May 12, 2008
Mobile operators in more mature markets will need to adopt radical new business models over the next five years if they are to protect their profit margins, analysts have warned.
Researchers at telecoms.com parent, Informa Telecoms & Media, said that while mobile operators in emerging markets will continue to enjoy strong revenue growth in the short to medium term as they fulfil strong demand for basic connectivity, even they will have to embrace new ways of running their businesses when growth inevitably slows.
“For the last ten years mobile operators have been building strategies, platforms and services for the delivery of new non-voice services which, they hope will compensate for the inevitable decline in voice revenues,” said Mark Newman, chief research officer at Informa. “But it’s been tough going and non-SMS data revenues have been disappointing,” he said.
Newman said the situation has improved over the last year or two with many operators reporting year on year revenue growth of 30-40 per cent or more in non-SMS data services. But he warns that the nature of the non-voice mobile is on the cusp of radical change.
In its latest report, ‘Future Mobile Operator Business Models: Broadband, Partnerships, Wholesale and Mobile 2.0’, Informa notes that the focus is moving away from a limited number of services provided by the operator to internet access and operators’ non-SMS data revenue base is in the process of shifting from services to basic access. The services users are beginning to use on their mobiles are provided by internet players rather than mobile operators.
As such, the analyst expects that mobile operators can look forward to a period of growth in mobile broadband connectivity. But to capitalise on this opportunity, operators need to invest heavily in new high-capacity networks, effectively marking a transition to becoming ISPs. To avoid the fate of fixed-network ISPs, mobile operators will then either need to partner with internet firms and share revenues and/or develop a smart-pipe strategy.
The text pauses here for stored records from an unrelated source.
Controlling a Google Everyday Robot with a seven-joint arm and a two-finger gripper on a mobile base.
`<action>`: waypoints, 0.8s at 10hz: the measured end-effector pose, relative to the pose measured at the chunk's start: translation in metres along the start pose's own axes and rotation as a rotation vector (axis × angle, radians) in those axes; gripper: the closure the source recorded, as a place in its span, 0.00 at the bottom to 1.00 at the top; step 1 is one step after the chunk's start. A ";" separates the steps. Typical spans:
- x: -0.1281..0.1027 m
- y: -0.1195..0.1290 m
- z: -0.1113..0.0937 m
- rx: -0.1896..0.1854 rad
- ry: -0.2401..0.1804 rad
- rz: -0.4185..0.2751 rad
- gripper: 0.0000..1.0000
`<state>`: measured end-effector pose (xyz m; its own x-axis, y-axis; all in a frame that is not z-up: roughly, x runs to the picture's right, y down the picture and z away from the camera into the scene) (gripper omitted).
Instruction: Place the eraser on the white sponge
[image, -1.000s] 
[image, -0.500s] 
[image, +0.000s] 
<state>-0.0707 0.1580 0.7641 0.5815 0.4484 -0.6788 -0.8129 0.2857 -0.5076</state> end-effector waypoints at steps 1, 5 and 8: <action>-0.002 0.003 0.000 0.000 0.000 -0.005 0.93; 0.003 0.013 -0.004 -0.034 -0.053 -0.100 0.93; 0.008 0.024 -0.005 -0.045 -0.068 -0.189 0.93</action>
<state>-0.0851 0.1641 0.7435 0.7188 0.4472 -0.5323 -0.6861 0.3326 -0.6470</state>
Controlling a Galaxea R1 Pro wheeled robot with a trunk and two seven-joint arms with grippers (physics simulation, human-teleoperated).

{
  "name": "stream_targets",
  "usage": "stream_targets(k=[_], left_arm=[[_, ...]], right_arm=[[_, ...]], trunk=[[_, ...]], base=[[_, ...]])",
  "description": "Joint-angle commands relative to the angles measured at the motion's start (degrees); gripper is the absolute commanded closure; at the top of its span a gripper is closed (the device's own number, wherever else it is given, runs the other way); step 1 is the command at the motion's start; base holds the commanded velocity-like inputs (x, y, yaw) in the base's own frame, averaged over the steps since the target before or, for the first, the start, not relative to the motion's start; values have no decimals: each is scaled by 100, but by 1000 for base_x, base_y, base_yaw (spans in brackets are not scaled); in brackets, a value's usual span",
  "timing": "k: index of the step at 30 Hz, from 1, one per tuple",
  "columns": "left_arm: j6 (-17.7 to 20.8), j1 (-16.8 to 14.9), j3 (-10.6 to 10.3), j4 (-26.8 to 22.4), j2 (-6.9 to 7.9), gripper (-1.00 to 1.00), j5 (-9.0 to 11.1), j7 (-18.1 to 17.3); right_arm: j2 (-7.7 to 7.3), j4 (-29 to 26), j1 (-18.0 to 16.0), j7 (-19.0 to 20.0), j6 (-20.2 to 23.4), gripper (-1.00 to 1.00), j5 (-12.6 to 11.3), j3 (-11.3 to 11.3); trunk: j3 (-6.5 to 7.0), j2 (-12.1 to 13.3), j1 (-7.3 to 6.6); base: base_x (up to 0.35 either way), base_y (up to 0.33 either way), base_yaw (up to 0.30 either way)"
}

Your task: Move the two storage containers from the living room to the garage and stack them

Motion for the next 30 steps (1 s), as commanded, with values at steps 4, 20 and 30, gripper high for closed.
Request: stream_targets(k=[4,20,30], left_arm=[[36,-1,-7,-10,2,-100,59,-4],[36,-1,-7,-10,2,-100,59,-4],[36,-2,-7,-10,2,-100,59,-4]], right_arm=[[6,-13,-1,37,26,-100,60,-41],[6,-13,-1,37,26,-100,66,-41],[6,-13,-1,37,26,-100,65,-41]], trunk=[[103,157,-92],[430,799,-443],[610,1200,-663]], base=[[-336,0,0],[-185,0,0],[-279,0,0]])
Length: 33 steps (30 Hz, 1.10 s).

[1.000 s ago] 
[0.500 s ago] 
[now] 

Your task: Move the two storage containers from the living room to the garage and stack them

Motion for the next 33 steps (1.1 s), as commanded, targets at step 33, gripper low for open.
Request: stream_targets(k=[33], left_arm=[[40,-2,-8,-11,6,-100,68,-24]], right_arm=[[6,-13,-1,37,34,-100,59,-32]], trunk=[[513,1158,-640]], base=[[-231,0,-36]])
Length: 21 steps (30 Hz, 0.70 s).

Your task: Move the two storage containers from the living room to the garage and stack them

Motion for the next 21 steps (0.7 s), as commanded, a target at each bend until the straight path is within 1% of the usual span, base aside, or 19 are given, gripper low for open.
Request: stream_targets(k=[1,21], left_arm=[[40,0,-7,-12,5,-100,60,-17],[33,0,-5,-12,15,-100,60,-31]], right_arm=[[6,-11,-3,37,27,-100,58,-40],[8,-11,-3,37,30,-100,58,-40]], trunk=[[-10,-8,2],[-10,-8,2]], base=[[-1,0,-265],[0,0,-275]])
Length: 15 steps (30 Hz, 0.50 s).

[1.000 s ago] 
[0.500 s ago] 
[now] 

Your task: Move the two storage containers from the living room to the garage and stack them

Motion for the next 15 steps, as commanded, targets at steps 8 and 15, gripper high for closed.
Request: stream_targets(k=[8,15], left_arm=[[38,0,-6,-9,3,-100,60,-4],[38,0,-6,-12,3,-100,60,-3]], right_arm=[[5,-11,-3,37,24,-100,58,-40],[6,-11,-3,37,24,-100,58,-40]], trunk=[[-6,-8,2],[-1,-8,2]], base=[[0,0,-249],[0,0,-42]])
This involves ‘exposing’ different parts of their networks to third party service providers and monetising access to them.
Advertising is touted as a lucrative new revenue stream which would complement an internet access strategy but Informa does not believe that it will translate into a significant operator revenue stream within the next five years.
In its report, the analyst said that at the same time as they pursue this strategy mobile operators will need to continue to seek ways to reduce opex levels. Lower handset subsidies, outsourcing and network sharing, all offer huge scope for lowering opex levels, as does the migration to all-IP infrastructures.